Task directions
What you return should match the listing exactly, minus its images.

Information supplied
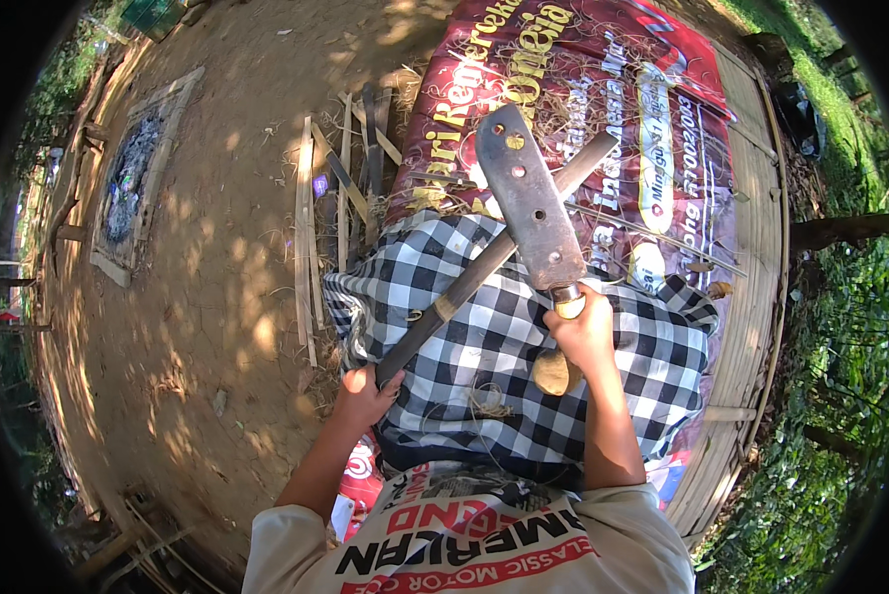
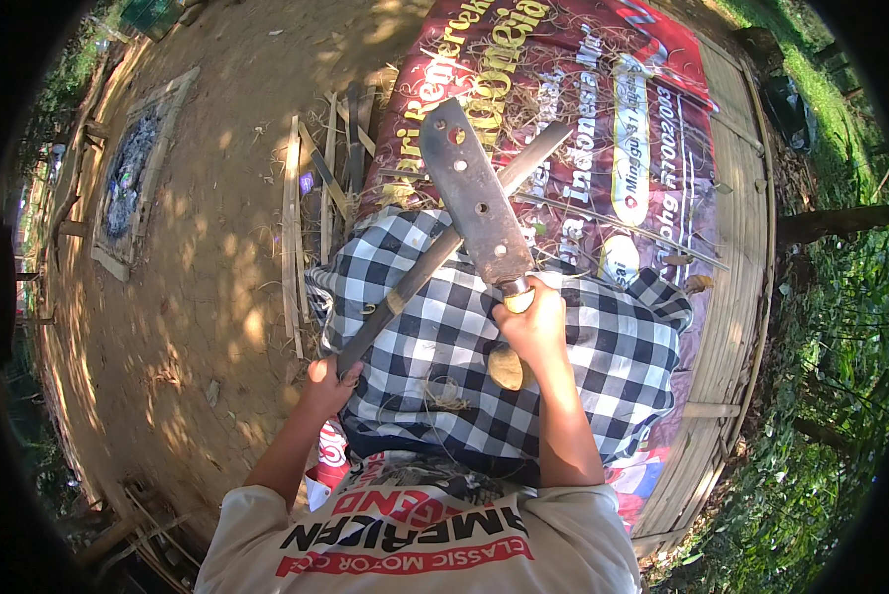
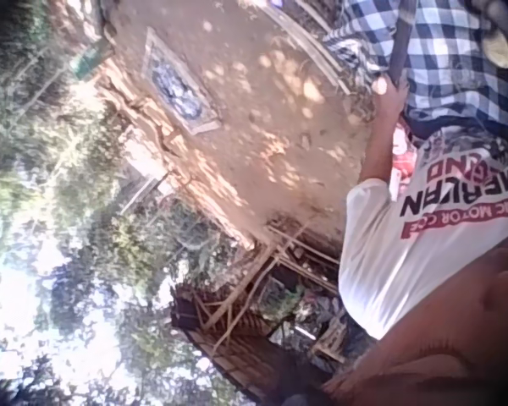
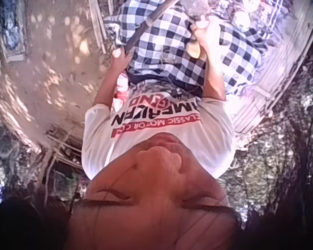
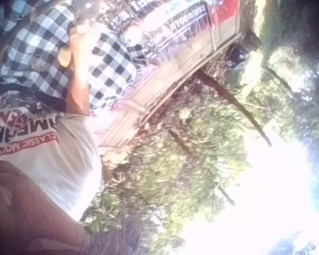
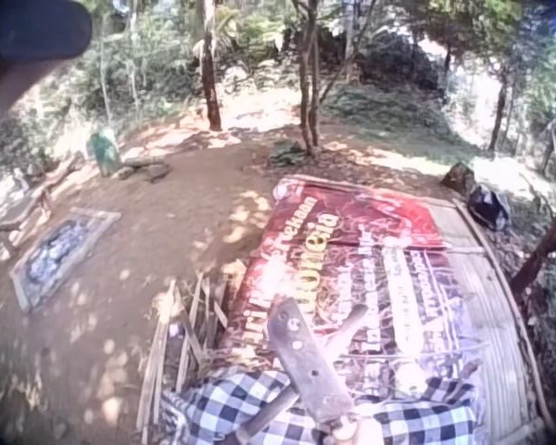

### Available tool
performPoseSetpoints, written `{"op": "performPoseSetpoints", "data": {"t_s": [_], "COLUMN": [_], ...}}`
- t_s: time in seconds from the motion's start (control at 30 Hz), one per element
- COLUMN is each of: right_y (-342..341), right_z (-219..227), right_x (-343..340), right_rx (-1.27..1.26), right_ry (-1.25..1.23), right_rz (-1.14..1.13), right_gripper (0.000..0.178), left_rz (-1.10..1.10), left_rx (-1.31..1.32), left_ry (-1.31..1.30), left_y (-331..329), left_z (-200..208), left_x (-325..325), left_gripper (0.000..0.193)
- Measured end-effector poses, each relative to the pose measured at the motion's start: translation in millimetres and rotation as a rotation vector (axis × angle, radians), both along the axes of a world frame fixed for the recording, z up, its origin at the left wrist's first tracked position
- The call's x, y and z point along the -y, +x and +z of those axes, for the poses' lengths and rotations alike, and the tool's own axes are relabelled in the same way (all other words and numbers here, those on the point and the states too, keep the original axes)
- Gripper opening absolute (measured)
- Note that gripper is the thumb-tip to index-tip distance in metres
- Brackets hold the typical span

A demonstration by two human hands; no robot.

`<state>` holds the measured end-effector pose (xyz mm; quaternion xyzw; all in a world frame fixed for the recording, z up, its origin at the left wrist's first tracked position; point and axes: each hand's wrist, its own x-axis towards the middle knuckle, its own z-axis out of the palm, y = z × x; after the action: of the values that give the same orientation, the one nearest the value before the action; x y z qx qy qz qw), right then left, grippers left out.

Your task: The person shaves a piece of bamboo by hand using a cleaver-like knife, repeatedly sliding the blade along the length of the wood to strip away material.

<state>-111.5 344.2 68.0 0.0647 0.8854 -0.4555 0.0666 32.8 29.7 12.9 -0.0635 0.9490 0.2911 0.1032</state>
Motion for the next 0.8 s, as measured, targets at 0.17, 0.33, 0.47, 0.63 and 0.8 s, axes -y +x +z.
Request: {"op": "performPoseSetpoints", "data": {"t_s": [0.17, 0.33, 0.47, 0.63, 0.8], "right_y": [-15.6, 11.9, -7.4, 29.7, 7.2], "right_z": [9.0, 9.3, 15.1, 0.2, 7.9], "right_x": [-12.8, -1.6, -7.4, 18.1, 18.9], "right_rx": [0.039, 0.076, 0.055, 0.171, 0.104], "right_ry": [-0.097, 0.168, 0.002, 0.084, 0.094], "right_rz": [-0.079, 0.174, 0.067, 0.2, 0.147], "right_gripper": [0.029, 0.034, 0.031, 0.034, 0.033], "left_rz": [0.022, 0.029, 0.009, 0.042, 0.017], "left_rx": [-0.013, -0.068, -0.058, -0.038, -0.124], "left_ry": [-0.012, 0.065, 0.024, 0.057, -0.007], "left_y": [1.4, 0.4, 3.7, 1.3, 3.8], "left_z": [-2.8, -5.9, -8.2, -3.9, -11.5], "left_x": [-1.8, 1.4, 0.7, -2.4, -2.4], "left_gripper": [0.04, 0.047, 0.046, 0.047, 0.049]}}
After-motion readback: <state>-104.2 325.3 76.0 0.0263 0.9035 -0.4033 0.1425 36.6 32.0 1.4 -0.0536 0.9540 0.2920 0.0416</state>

Completed task
### Available tool
performPoseSetpoints, written `{"op": "performPoseSetpoints", "data": {"t_s": [_], "COLUMN": [_], ...}}`
- t_s: time in seconds from the motion's start (control at 30 Hz), one per element
- COLUMN is each of: right_y (-342..341), right_z (-219..227), right_x (-343..340), right_rx (-1.27..1.26), right_ry (-1.25..1.23), right_rz (-1.14..1.13), right_gripper (0.000..0.178), left_rz (-1.10..1.10), left_rx (-1.31..1.32), left_ry (-1.31..1.30), left_y (-331..329), left_z (-200..208), left_x (-325..325), left_gripper (0.000..0.193)
- Measured end-effector poses, each relative to the pose measured at the motion's start: translation in millimetres and rotation as a rotation vector (axis × angle, radians), both along the axes of a world frame fixed for the recording, z up, its origin at the left wrist's first tracked position
- The call's x, y and z point along the -y, +x and +z of those axes, for the poses' lengths and rotations alike, and the tool's own axes are relabelled in the same way (all other words and numbers here, those on the point and the states too, keep the original axes)
- Gripper opening absolute (measured)
- Note that gripper is the thumb-tip to index-tip distance in metres
- Brackets hold the typical span

A demonstration by two human hands; no robot.

`<state>` holds the measured end-effector pose (xyz mm; quaternion xyzw; all in a world frame fixed for the recording, z up, its origin at the left wrist's first tracked position; point and axes: each hand's wrist, its own x-axis towards the middle knuckle, its own z-axis out of the palm, y = z × x; after the action: of the values that give the same orientation, the one nearest the value before the action; x y z qx qy qz qw), right then left, grippers left out.

Your task: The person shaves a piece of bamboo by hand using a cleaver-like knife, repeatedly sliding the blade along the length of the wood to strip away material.

<state>-111.5 344.2 68.0 0.0647 0.8854 -0.4555 0.0666 32.8 29.7 12.9 -0.0635 0.9490 0.2911 0.1032</state>
Motion for the next 0.8 s, as measured, targets at 0.17, 0.33, 0.47, 0.63 and 0.8 s, axes -y +x +z.
Request: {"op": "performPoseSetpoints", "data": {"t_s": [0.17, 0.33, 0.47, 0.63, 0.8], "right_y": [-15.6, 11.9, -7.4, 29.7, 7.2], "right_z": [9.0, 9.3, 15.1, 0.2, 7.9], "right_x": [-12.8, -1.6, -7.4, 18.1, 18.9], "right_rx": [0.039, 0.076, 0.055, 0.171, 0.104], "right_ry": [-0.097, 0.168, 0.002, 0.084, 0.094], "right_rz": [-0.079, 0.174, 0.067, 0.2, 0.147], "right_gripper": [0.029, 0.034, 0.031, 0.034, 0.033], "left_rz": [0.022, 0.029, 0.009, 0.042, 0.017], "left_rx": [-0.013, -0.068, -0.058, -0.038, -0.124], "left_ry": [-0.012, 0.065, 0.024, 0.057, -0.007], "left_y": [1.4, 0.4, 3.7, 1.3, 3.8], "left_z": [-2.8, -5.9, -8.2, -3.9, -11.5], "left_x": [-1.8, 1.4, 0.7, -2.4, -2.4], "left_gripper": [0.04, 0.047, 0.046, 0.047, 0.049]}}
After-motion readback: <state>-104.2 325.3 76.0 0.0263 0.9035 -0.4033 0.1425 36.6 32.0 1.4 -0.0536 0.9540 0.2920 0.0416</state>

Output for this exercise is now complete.